The Laws of Human Nature Key Takeaways

The  Laws of Human Nature Key Takeaways

I’ve been a huge fan of Robert Greene’s work ever since his 48 Laws of Power was recommended by my boss back when I was a 19 year old intern at Booz Allen Hamilton. Greene’s books combine two of my favorite subjects – history and psychology – to give actionable takeaways that you can apply in your daily life.

The Laws of Human Nature is Greene’s long awaited book, his first since publishing Mastery in 2013. The book absolutely accomplishes what it set out to do, namely:

The truth is that we humans live on the surface, reacting emotionally to what people say and do. We form opinions of others and ourselves that are rather simplified. We settle for the easiest and most convenient story to tell ourselves.

[…]

Consider The Laws of Human Nature a kind of codebook for deciphering people’s behavior—ordinary, strange, destructive, the full gamut. Each chapter deals with a particular aspect or law of human nature. We can call them laws in that under the influence of these elemental forces, we humans tend to react in relatively predictable ways. Each chapter has the story of some iconic individual or individuals who illustrate the law (negatively or positively), along with ideas and strategies on how to deal with yourself and others under the influence of this law. Each chapter ends with a section on how to transform this basic human force into something more positive and productive, so that we are no longer passive slaves to human nature but actively transforming it.

The Laws of Human Nature key takeaways listed below are my personal favorites but this book has a ton in it and I suspect different things stand out to different readers.

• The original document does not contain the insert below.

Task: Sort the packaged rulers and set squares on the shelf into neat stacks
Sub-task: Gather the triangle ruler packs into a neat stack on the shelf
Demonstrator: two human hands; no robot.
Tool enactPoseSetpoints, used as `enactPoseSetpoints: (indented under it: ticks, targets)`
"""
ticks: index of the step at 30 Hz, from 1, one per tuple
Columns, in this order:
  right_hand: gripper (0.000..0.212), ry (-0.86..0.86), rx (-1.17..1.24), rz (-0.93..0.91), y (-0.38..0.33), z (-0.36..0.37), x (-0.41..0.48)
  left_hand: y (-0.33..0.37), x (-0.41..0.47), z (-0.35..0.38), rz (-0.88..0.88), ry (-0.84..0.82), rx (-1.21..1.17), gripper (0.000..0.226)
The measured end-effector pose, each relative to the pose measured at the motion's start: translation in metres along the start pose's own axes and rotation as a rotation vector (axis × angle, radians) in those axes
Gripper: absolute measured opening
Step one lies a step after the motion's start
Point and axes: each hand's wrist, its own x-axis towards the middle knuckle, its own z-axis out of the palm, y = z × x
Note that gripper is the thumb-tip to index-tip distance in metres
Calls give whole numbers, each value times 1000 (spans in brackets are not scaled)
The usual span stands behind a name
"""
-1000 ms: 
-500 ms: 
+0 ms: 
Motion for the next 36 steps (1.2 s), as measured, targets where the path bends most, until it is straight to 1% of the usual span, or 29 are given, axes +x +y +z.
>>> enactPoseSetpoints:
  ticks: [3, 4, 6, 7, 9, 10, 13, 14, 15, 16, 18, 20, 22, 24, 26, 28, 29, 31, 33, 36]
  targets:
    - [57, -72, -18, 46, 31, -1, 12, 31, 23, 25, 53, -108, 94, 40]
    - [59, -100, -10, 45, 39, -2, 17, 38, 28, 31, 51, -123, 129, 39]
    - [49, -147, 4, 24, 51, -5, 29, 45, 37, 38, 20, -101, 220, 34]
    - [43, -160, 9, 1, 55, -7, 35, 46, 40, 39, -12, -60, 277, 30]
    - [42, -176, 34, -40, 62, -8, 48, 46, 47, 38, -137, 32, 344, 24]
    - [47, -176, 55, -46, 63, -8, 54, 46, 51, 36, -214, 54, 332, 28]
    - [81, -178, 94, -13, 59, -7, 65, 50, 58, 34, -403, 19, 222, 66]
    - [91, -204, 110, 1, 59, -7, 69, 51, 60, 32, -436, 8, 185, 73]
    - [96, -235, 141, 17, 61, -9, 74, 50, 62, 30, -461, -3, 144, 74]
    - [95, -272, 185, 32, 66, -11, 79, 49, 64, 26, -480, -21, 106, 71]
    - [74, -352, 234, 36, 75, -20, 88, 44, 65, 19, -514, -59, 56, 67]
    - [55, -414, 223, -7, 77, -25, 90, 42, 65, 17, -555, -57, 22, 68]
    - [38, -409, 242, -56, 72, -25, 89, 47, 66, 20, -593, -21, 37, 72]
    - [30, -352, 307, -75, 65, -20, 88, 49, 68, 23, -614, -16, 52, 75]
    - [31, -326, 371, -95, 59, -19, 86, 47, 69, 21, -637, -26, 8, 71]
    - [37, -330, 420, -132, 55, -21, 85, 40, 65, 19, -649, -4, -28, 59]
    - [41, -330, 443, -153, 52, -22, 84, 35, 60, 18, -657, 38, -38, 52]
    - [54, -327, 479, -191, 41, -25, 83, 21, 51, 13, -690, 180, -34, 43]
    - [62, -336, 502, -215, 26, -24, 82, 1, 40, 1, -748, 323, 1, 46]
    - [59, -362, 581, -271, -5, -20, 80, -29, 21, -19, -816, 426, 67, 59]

You can also listen to our Made You Think podcast episode on The Laws of Human Nature below:

Here are The Laws of Human Nature key takeaways:

The Laws of Human Nature Key Takeaways

Key Takeaway #1: Our Emotional Self Can Control Us If We Don’t Take Active Steps To Be Rational

As human beings, we are a mix of logic and emotions. Being emotional has a bad reputation but the truth is that life wouldn’t be worth living without emotion. So there’s certainly a place for being emotional. However, the trouble arrives when we become overly dependent on our volatile emotions. An emotional state can be “triggered” by comments or events that strike our deepest insecurities:

We can recognize a trigger point by the experience of emotions that are unusually primal, more uncontrollable than normal. They trigger tears, deep depression, or excessive hope. People under the spell of these emotions will often have a very different tone of voice and body language, as if they were physically reliving a moment from early life. In the midst of such an attack, we must struggle to detach ourselves and contemplate the possible source—the wound in early childhood—and the patterns it has locked us into. This deep understanding of ourselves and our vulnerabilities is a key step toward becoming rational.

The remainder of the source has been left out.